Mentoring and seeking higher court status
Do you wish to obtain rights of advocacy in the higher courts? Are you already a mentor, or could you be a mentor for aspiring solicitor-advocates? Nick Hine looks at the requirements
A three-stage training programme must be completed before the application for rights of advocacy in the higher courts can be made.
The stages are:
l Training and assessment in procedure, evidence and ethics in the higher civil and higher criminal courts;
l Training and assessment in advocacy skills, and;
l Experience in either civil or criminal proceedings, some of which may take place pre-admission, evidenced by a portfolio and signed off by a mentor.
The mentor's role
The third stage involves 12 months' relevant experience during which you will need to compile a portfolio detailing the advocacy experience you have gained.
During the 12-month period, you will be expected to use the support, guidance and experience that a mentor can provide to develop your advocacy skills to deliver advocacy at the appropriately higher level required for any higher court advocate from the outset.
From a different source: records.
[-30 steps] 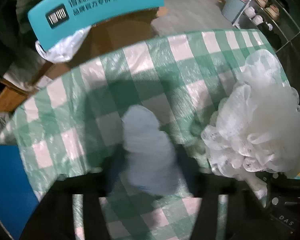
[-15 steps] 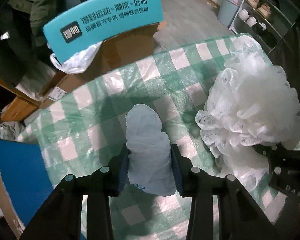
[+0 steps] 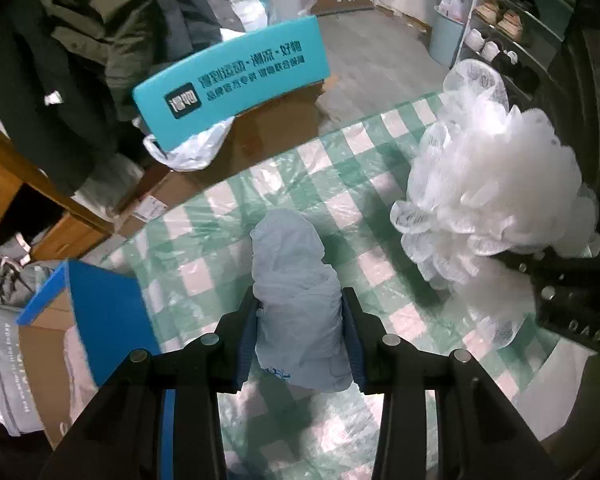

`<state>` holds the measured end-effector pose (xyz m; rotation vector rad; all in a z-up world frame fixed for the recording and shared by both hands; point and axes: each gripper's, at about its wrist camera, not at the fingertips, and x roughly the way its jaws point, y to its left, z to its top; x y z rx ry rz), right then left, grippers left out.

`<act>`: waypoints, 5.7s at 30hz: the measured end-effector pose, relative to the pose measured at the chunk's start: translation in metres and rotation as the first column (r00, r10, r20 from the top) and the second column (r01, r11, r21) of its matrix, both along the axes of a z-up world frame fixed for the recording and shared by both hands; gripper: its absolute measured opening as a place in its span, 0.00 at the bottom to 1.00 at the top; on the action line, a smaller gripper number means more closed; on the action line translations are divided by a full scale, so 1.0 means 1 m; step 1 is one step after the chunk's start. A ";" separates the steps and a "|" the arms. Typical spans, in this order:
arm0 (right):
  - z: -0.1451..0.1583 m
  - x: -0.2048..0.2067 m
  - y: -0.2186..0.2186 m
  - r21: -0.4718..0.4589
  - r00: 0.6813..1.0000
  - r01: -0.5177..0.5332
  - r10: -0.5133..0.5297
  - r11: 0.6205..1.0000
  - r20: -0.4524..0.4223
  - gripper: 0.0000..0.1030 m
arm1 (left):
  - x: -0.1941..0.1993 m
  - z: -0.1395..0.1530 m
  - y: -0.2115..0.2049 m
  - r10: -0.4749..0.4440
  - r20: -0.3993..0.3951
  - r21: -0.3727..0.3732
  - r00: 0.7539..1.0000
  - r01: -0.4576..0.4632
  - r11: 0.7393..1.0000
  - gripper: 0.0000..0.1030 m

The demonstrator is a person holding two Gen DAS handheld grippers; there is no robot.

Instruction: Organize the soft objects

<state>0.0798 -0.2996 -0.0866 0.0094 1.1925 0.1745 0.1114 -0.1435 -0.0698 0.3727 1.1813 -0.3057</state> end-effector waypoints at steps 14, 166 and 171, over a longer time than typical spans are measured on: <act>0.043 -0.020 0.018 0.037 0.995 -0.052 0.049 0.998 0.087 0.47 | -0.035 0.031 0.036 0.036 0.083 0.017 0.996 -0.038 0.999 0.38; 0.127 -0.061 0.107 0.098 0.949 -0.125 0.090 0.987 0.303 0.77 | -0.112 0.125 0.180 0.316 0.326 -0.039 0.891 -0.321 0.946 0.99; 0.125 -0.061 0.103 0.100 0.951 -0.122 0.087 0.987 0.295 0.77 | -0.112 0.125 0.173 0.312 0.321 -0.048 0.894 -0.314 0.948 0.99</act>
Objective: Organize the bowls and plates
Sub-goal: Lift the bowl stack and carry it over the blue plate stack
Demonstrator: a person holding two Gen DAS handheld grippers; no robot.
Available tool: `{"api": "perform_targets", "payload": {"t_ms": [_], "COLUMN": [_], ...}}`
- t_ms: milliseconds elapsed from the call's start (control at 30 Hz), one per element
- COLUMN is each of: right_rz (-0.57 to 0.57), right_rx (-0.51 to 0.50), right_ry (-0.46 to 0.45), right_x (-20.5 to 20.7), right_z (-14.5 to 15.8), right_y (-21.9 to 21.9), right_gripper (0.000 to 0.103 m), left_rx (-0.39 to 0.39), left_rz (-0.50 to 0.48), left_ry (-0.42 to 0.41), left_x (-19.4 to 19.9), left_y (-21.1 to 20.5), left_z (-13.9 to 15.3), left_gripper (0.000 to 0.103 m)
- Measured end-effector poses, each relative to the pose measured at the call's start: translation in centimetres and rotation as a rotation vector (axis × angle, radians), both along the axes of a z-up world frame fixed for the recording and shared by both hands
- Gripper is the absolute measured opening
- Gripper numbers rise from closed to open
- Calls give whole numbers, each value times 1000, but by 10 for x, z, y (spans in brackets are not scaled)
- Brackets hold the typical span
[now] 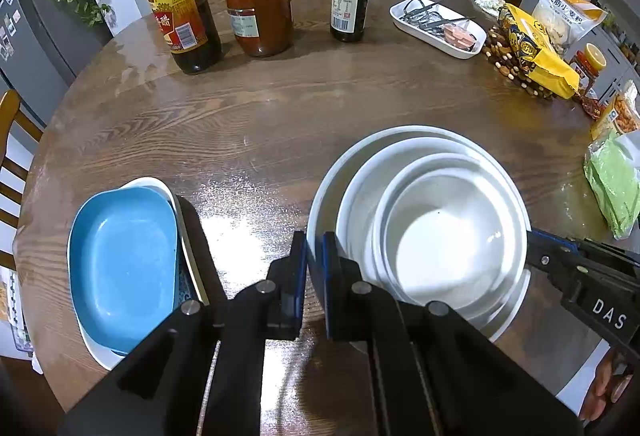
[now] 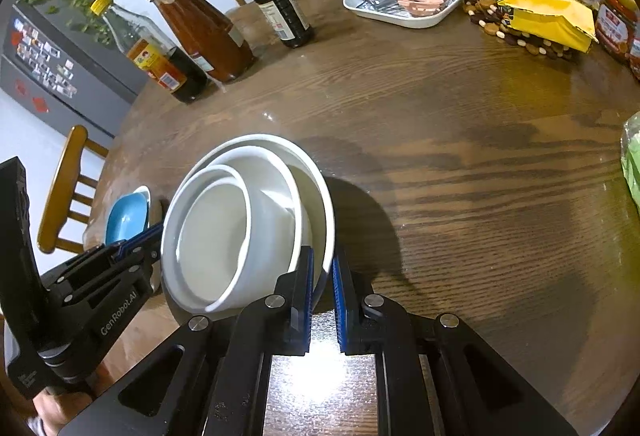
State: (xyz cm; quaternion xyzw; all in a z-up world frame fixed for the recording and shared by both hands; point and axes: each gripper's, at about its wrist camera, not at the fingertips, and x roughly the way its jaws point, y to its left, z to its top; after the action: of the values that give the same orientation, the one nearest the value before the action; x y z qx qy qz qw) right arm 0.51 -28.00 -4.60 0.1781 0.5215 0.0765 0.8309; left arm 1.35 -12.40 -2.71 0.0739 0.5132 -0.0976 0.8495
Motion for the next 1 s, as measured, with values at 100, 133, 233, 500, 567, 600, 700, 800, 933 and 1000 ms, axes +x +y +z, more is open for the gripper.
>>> {"api": "perform_targets", "payload": {"t_ms": [100,133,233,500,567,600,700,800,933,1000], "right_rz": [-3,-4,-4,-8,-9,-9,-7,-2,10,18], "right_rx": [-2,-1,-4,-6,-7,-8,-6,-7,-7,-5], "right_ry": [1,1,-1,-20,-25,-28,-37,-50,-64,-69], "right_x": [0,0,0,-2,-4,-4,-6,-7,-7,-6], "right_z": [1,1,1,6,8,10,15,21,28,30], "right_y": [1,0,1,0,0,0,1,4,11,15], "right_gripper": [13,13,13,13,13,13,13,13,13,13], "left_rx": [-4,-6,-2,-5,-10,-11,-14,-22,-19,-19], "left_rz": [-2,-2,-1,-8,-8,-7,-4,2,15,24], "left_ry": [0,-1,-8,-48,-55,-59,-77,-92,-117,-126], "left_x": [0,0,-1,-3,-4,-4,-5,-6,-8,-8], "left_y": [0,0,0,-3,-2,-2,-1,2,9,14], "left_z": [0,0,0,9,11,12,18,24,31,34], "left_gripper": [4,4,4,3,3,3,3,3,3,3]}}
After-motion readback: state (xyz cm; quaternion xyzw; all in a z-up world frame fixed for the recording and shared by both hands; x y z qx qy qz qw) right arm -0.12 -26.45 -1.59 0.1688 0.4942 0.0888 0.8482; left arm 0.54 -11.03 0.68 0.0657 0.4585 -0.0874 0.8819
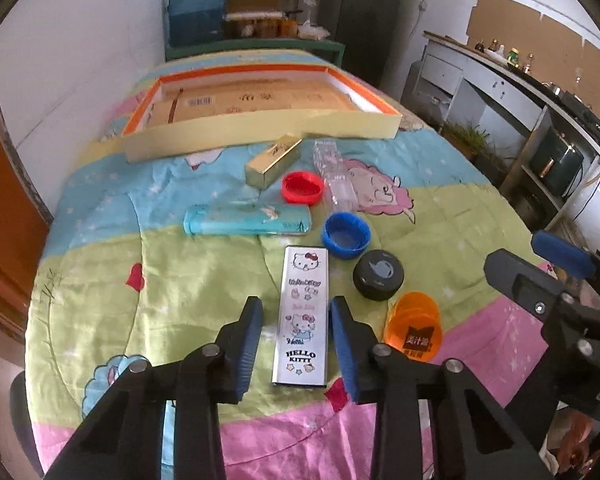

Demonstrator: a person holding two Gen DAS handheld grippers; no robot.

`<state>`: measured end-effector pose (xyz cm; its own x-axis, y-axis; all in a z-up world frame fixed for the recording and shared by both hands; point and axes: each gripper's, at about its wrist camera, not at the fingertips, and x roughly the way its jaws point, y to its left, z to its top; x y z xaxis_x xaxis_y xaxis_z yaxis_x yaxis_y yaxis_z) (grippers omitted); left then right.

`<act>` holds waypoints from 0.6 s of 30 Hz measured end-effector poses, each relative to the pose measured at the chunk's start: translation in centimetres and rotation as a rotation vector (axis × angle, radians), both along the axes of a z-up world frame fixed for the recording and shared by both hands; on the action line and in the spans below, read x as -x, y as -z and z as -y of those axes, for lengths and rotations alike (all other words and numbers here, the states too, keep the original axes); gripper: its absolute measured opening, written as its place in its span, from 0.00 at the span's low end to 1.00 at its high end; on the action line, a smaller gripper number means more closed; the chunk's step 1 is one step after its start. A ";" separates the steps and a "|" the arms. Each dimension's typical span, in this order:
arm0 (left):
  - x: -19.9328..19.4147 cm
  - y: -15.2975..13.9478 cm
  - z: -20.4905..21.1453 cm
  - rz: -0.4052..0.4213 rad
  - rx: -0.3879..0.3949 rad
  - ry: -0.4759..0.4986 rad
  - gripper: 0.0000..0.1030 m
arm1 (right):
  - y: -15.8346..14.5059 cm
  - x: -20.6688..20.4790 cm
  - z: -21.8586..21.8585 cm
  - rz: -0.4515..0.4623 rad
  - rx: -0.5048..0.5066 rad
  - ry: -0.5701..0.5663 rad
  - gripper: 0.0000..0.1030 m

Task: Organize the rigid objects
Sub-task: 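Grasp the white Hello Kitty box with the left tool while the right grasps the blue cap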

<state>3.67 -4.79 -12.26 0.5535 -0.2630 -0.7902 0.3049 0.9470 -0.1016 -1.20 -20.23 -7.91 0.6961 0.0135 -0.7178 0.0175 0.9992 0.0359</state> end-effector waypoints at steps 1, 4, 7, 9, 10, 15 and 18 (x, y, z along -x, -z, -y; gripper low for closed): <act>0.1 0.0 0.1 0.000 -0.001 0.005 0.31 | 0.0 -0.1 0.0 -0.002 0.000 0.001 0.77; 0.2 0.0 0.0 0.010 0.004 0.005 0.26 | 0.2 -0.2 0.0 -0.010 -0.006 -0.002 0.77; 0.2 -0.1 -0.4 0.006 0.030 -0.005 0.26 | 0.4 -0.5 -0.2 -0.019 -0.018 -0.015 0.77; 0.2 -0.3 -0.9 0.011 0.042 -0.027 0.26 | 0.4 -1.0 -0.4 -0.023 -0.031 -0.034 0.77; 0.2 -0.5 -1.2 0.015 0.046 -0.038 0.26 | 0.5 -1.3 -0.7 -0.027 -0.037 -0.050 0.77; 0.1 -1.9 -2.9 0.050 0.058 -0.102 0.26 | 1.3 -3.6 -3.3 -0.086 -0.052 -0.166 0.76; -0.3 -2.6 -4.2 0.063 0.074 -0.135 0.26 | 2.0 -5.5 -4.7 -0.109 -0.031 -0.190 0.76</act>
<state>3.95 -0.57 -9.66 0.6355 -0.2389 -0.7342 0.1834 0.9704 -0.1570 4.25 -15.48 -9.92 0.5969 0.1605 -0.7861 -0.1658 0.9833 0.0748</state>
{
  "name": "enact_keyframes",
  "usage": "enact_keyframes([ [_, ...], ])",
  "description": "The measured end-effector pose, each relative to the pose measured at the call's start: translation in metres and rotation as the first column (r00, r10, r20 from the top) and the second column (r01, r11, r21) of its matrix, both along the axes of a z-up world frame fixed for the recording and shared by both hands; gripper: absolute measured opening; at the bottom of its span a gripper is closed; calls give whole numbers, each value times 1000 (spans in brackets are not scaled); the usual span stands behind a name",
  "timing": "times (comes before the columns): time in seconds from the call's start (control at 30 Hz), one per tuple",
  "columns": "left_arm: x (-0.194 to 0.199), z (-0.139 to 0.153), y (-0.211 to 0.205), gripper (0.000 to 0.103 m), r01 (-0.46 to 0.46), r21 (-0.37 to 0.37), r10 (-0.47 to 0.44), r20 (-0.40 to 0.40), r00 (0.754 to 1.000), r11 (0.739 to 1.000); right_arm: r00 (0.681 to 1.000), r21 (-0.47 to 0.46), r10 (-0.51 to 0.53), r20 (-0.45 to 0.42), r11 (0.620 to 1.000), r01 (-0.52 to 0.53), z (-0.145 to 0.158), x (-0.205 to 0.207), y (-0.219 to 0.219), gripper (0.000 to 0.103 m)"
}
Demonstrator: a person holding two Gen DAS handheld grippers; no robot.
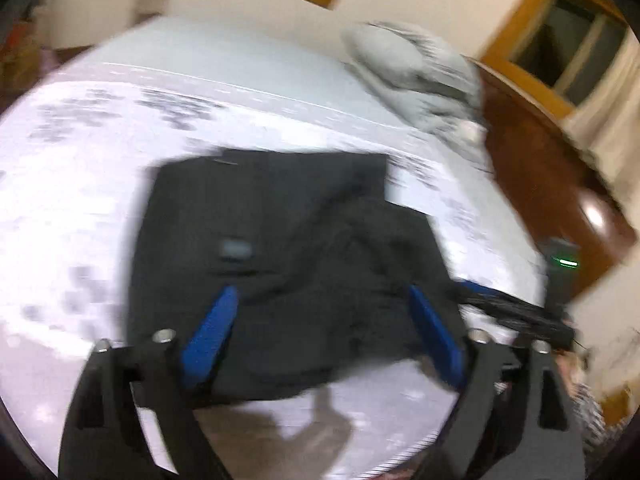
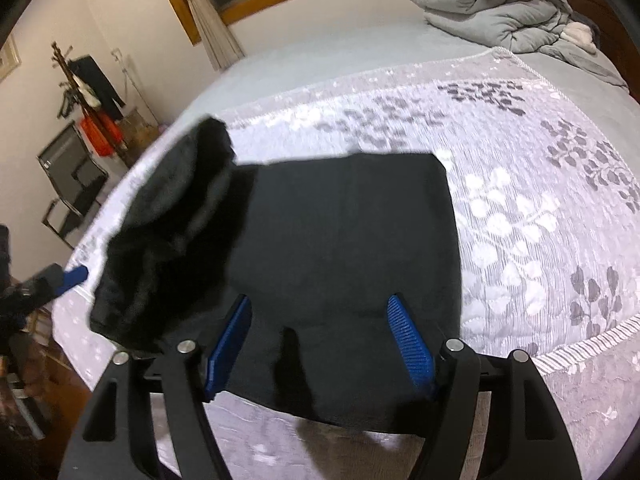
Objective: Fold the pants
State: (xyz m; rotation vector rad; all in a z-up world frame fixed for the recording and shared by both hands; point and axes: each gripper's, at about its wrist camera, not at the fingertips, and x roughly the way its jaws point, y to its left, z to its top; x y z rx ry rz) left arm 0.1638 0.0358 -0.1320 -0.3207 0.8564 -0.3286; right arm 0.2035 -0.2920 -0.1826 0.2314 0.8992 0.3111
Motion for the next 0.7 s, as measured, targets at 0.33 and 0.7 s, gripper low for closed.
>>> enact_keyframes([
  [0.33, 15, -53, 34, 90, -105, 206, 128, -99, 987, 973, 995, 316, 81, -49, 947, -61, 25, 33, 23, 91],
  [0.7, 13, -63, 46, 94, -98, 148, 115, -113, 987, 984, 976, 294, 94, -196, 955, -33, -7, 68, 62, 92],
])
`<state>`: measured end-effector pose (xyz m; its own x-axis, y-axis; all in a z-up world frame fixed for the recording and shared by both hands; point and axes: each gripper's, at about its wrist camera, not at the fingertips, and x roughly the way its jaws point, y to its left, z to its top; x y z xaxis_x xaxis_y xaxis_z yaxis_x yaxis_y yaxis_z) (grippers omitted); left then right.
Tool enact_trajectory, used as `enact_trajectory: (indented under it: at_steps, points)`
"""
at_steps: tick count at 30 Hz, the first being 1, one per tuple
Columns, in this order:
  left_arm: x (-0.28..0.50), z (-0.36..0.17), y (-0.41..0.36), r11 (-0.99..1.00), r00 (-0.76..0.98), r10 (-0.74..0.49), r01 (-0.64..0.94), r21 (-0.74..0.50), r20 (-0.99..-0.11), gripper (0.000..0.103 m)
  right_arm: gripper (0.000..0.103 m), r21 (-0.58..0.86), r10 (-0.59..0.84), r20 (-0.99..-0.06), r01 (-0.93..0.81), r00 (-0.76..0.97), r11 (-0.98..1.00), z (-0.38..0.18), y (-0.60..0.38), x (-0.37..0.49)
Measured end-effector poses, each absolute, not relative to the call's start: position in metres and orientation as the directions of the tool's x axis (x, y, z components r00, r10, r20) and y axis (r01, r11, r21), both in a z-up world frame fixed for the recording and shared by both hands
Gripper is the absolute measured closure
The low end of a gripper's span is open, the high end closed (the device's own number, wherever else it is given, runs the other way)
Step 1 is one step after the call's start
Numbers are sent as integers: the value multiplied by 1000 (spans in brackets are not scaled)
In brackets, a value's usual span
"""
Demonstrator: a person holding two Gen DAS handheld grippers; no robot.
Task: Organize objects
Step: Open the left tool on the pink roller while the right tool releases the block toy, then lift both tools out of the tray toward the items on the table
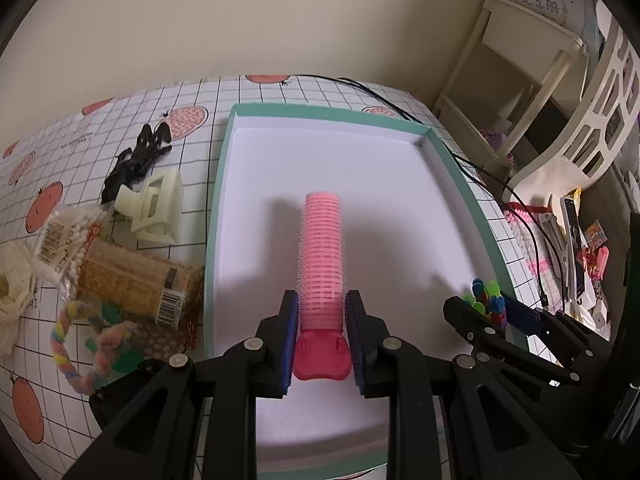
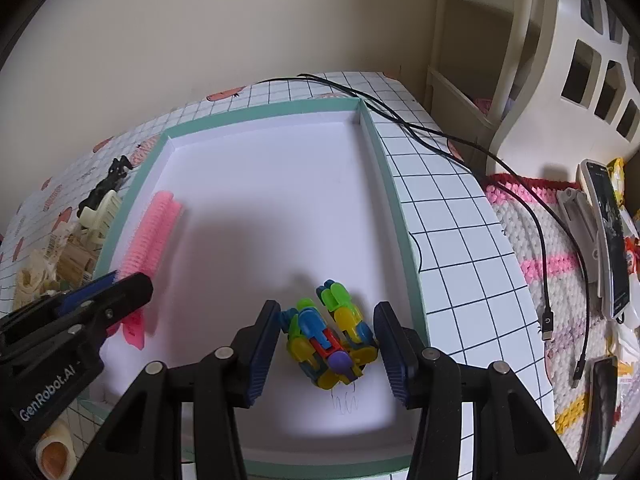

The mentor provides this by support and from meetings to review progress, which should usually take place quarterly.
The mentor should also be available on the telephone or to meet at other times.
At the end of the 12 months, the mentor will need to certify your completed portfolio, whether the advocacy experience was completed conscientiously and to a satisfactory standard, and of course whether your portfolio accurately and properly reflects work done during the advocacy experience.
If the mentor is not in your firm, then the partner to whom you report will be of assistance.
He should of course be made aware of what you were doing, monitor the situation in-house and also confirm that the portfolio accurately reflects what you have been doing.
Therefore, the mentor's role is to assist with the development of your advocacy skills by supporting you from the start and to discuss specific cases, with a view to enhancing and developing skills, and improving your advocacy.
He will also be available to consider the necessary written material and should if possible attend at least one or two hearings where your advocacy performance can be assessed.
The key to this process is to have a good working relationship.
It will be your duty to keep the mentor informed of how matters are progressing, to provide written material such as the advices, pleadings and so on that you have drafted, and to let the mentor know well in advance of any hearings that he might be able to attend to observe you performing.
The portfolio
The purpose of the portfolio is to ensure that candidates consider and reflect upon their advocacy.
It also provides an opportunity to review performances and identify deficiencies.
It is also a record the Law Society can rely on in authorising the qualification.
What goes in the portfolio?
Advocacy is not purely about representing clients in courts and tribunals; it also involves drafting, advising, and preparation of cases.
Therefore, it is suggested that you list each case under a number of categories.
The rules state that you need to select no fewer than five occasions in relation to three or more separate cases when you have acted as an advocate or observed advocacy, and to write up the key issues of the case as chapters of the complete portfolio.
The balance of the portfolio will reflect your advocacy opportunities and must include one occasion when you acted as advocate and on at least one occasion when your advocacy was observed.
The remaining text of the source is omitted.